Die immunfluoreszierende Markierung zeigt, dass Ascl1-Tomato-positive Zellen mit neuronaler Morphologie die neuronalen Marker OTX2 und MAP2 exprimieren, was die neuronale Identität bestätigt. Die Quantifizierung dieser Zellen zeigte, dass nach miR-25-Überexpression etwa 40 Ascl1-Tomato-positive Neuronen pro Feld vorhanden sind, verglichen mit fünf neuronalen Zellen pro Feld in Kontrollen. Die identifizierten neuronalen Zellen machen etwa 70% der gesamten Ascl1-Tomato-positiven Zellpopulation der miR-25-behandelten Proben aus.

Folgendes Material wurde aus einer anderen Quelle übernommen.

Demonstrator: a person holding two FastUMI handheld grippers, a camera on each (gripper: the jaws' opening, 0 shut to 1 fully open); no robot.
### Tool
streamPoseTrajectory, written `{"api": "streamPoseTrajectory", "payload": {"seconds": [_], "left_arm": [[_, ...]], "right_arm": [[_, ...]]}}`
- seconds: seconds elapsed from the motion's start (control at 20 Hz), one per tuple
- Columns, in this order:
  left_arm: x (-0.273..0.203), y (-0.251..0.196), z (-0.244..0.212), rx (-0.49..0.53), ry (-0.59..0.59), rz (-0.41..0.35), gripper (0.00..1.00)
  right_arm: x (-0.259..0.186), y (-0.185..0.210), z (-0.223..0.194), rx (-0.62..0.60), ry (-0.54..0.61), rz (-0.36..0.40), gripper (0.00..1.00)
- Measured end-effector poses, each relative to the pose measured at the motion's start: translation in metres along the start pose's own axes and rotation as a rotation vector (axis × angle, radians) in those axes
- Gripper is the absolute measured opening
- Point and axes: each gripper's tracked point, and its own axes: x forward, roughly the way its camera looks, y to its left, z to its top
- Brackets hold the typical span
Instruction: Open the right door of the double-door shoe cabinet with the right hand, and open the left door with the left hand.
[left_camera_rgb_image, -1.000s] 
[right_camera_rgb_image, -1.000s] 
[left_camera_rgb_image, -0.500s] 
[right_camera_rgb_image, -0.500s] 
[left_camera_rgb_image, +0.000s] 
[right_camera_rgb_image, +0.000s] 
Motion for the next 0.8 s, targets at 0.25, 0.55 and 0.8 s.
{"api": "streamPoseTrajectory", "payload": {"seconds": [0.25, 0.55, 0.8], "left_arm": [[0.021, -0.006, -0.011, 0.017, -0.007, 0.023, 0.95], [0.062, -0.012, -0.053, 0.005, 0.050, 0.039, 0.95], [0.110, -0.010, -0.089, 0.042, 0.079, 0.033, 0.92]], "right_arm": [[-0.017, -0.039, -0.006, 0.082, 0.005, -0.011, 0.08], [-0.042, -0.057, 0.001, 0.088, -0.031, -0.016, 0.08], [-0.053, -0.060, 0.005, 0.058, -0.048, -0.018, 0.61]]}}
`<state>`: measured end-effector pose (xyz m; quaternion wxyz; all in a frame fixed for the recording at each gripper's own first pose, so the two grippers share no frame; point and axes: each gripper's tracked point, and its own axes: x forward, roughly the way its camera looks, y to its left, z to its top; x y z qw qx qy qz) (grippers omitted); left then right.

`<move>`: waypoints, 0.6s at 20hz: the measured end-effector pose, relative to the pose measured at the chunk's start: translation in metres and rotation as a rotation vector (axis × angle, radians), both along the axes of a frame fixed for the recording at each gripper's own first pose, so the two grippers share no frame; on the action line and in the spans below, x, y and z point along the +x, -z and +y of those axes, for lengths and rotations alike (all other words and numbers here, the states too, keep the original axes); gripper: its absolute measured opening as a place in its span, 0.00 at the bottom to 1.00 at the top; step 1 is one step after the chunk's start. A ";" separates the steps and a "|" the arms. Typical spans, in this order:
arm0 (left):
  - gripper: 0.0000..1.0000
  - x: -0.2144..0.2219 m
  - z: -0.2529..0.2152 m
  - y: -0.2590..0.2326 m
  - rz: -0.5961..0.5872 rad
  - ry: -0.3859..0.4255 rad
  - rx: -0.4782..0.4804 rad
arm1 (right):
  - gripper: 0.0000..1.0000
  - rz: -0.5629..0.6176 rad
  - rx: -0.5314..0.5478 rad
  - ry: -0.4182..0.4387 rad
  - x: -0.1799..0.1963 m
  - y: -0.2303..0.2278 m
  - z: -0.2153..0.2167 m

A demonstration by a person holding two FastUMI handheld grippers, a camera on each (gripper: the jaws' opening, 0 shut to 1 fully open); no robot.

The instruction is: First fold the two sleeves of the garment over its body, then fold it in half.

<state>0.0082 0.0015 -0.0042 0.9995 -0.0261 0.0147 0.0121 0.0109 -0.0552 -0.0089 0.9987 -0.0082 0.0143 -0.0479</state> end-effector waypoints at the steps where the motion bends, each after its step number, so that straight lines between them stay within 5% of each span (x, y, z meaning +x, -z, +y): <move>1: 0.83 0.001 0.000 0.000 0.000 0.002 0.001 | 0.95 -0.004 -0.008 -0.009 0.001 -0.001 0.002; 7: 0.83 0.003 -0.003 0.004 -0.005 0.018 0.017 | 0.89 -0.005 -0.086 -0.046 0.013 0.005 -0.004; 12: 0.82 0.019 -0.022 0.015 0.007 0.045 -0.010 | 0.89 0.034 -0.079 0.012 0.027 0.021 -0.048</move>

Darüber hinaus zeigte die Quantifizierung der absoluten Anzahl von OTX2- und MAP2-koexprimierenden Neuronen, dass nach miR-25-Behandlung etwa 60 Neuronen pro Feld gefunden wurden, verglichen mit 10 Neuronen pro Feld bei Kontrollen. Es ist unerlässlich, in einer sauberen und desinfizierten Umgebung mit sauberen und sterilen Werkzeugen zu arbeiten und sorgfältig zu arbeiten, indem jede harte Behandlung vermieden wird. Nachgelagerte Anwendungen können beispielsweise Proteinquantifizierung, DNA- oder RNA-Analyse oder elektrophysiologische Studien sein.
Diese Technik half uns, erste Fragen zur nuklearen Reprogrammierung zu erforschen, die zum Bereich der regenerativen Medizin gehört. Und es gibt eine Vielzahl von Faktoren und Bedingungen, die getestet werden können, um neue Fragen zu erforschen.